Count every line below that holds "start". Number only.

Recorded data:

------------------------------------------------------------------------

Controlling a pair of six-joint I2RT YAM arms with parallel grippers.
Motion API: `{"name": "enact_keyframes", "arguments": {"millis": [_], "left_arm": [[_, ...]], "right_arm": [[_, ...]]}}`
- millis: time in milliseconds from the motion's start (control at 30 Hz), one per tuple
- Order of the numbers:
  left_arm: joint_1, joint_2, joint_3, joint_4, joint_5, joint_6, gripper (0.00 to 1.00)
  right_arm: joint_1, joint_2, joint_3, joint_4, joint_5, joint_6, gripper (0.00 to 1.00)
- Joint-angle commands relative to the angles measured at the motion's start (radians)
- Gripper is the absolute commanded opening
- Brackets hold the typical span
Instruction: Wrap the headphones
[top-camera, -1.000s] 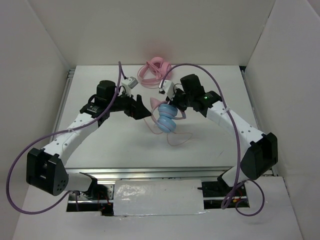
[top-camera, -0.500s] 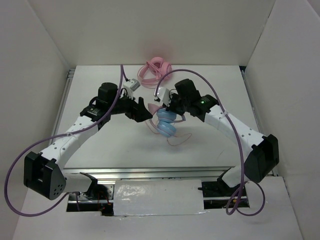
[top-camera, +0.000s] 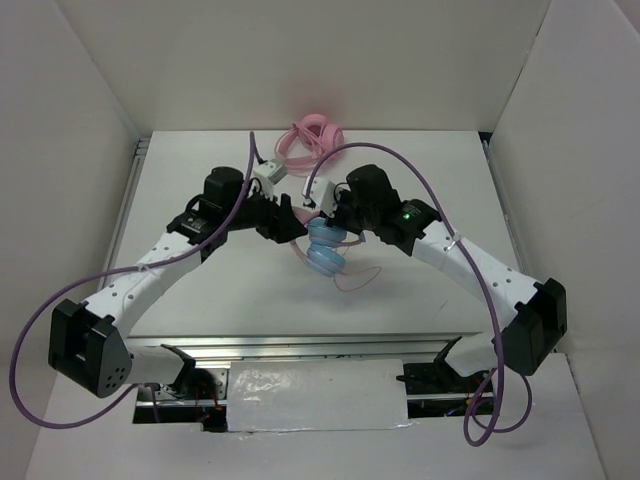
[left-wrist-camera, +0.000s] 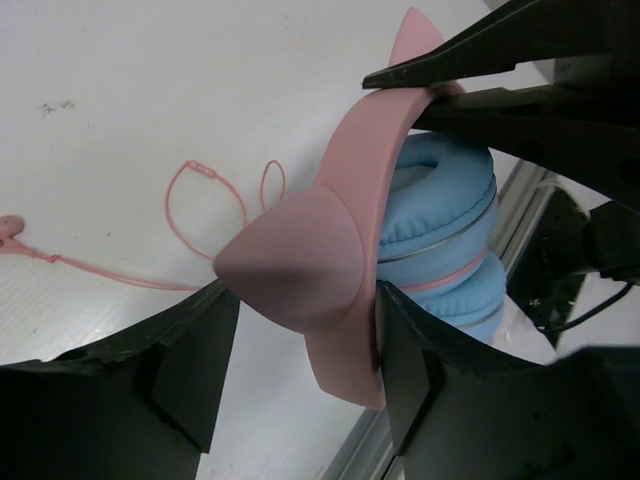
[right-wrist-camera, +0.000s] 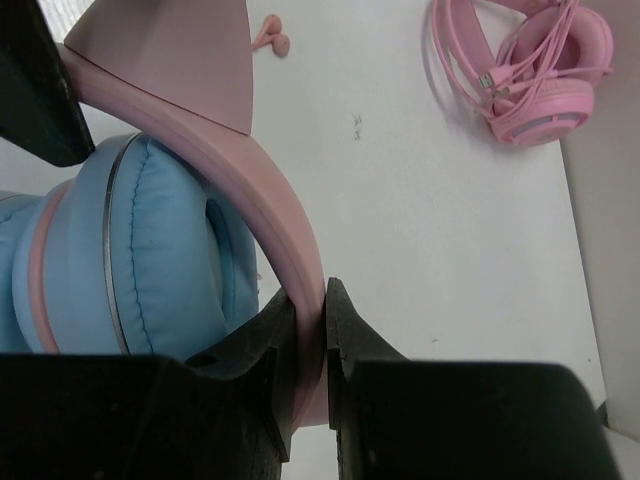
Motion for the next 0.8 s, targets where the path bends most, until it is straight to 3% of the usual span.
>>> {"name": "enact_keyframes", "arguments": {"millis": [0, 167, 267, 467, 567, 700, 767], "left_arm": [[-0.052, -0.009, 0.026, -0.03, -0.15, 0.041, 0.67], [-0.06, -0.008, 0.043, -0.082, -0.222, 0.038, 0.66], [-0.066, -0.014, 0.05, -0.087, -0.268, 0.029, 0.57], [-0.14, -0.023, 0.07, -0.092, -0.457, 0.038, 0.49], [-0.181, -0.017, 0.087, -0.107, -0.581, 0.03, 0.36], [-0.226, 0.007, 0.124, -0.15, -0.736, 0.009, 0.0], [-0.252, 0.02, 0.127, -0.156, -0.814, -0.002, 0.0]], "right_arm": [[0.029, -0.009, 0.048, 0.111, 0.011, 0.072, 0.0], [0.032, -0.013, 0.053, 0.144, 0.025, 0.11, 0.0], [0.037, -0.028, 0.056, 0.144, 0.002, 0.131, 0.0], [0.074, -0.001, 0.084, 0.111, 0.009, 0.174, 0.01], [0.088, 0.033, 0.104, 0.104, 0.029, 0.22, 0.02], [0.094, 0.06, 0.128, 0.093, 0.037, 0.305, 0.1], [0.098, 0.057, 0.124, 0.107, 0.064, 0.334, 0.17]]}}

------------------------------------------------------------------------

Answer space: 2